Your instructions. Output only the lines below that start at the line containing "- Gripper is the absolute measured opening" and end at the line containing "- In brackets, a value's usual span", with both ends kept.

Data excerpt.
---------------

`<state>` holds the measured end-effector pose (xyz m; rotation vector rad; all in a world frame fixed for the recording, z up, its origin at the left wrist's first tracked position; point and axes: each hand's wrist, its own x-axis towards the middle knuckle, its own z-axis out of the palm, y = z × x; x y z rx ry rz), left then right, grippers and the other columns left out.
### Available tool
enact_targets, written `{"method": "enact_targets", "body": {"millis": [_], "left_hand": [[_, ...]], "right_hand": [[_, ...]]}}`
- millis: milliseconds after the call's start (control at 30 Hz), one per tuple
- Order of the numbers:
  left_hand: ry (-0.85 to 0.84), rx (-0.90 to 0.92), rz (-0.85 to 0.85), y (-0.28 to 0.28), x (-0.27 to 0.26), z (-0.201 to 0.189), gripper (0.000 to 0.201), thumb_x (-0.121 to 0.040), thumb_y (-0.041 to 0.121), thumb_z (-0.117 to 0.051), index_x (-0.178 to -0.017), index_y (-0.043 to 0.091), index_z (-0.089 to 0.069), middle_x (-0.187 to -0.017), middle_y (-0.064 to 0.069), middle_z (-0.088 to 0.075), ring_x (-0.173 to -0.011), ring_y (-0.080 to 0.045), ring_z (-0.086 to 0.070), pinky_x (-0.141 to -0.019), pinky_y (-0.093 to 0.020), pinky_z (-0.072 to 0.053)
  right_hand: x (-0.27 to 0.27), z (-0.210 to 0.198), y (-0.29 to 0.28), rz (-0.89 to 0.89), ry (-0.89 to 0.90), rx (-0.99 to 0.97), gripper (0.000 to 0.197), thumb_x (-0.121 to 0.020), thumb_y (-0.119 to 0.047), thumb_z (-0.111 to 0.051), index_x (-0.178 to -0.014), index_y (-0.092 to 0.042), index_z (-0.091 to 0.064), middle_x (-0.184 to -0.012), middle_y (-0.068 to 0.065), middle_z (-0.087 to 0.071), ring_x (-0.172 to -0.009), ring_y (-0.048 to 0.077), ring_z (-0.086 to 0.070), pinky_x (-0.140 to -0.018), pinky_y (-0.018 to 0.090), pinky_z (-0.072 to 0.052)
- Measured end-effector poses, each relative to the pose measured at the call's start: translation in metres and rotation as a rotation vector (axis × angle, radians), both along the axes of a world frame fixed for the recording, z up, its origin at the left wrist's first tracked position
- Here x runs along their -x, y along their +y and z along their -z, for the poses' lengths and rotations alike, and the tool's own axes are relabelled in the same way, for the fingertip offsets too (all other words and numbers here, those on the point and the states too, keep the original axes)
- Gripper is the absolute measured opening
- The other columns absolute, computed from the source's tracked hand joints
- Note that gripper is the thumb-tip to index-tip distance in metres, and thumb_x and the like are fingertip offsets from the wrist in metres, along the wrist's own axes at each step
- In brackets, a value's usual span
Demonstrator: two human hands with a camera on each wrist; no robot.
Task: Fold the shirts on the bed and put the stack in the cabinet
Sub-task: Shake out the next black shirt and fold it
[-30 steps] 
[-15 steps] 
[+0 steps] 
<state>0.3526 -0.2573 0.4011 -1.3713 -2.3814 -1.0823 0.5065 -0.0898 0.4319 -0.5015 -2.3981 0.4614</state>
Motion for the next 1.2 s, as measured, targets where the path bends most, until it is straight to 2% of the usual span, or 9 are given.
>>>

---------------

The answer.
- Gripper is the absolute measured opening
- The other columns absolute, computed from the source's tracked hand joints
- Note that gripper is the thumb-tip to index-tip distance in metres, and thumb_x and the like are fingertip offsets from the wrist in metres, along the wrist's own axes at each step
- In brackets, a value's usual span

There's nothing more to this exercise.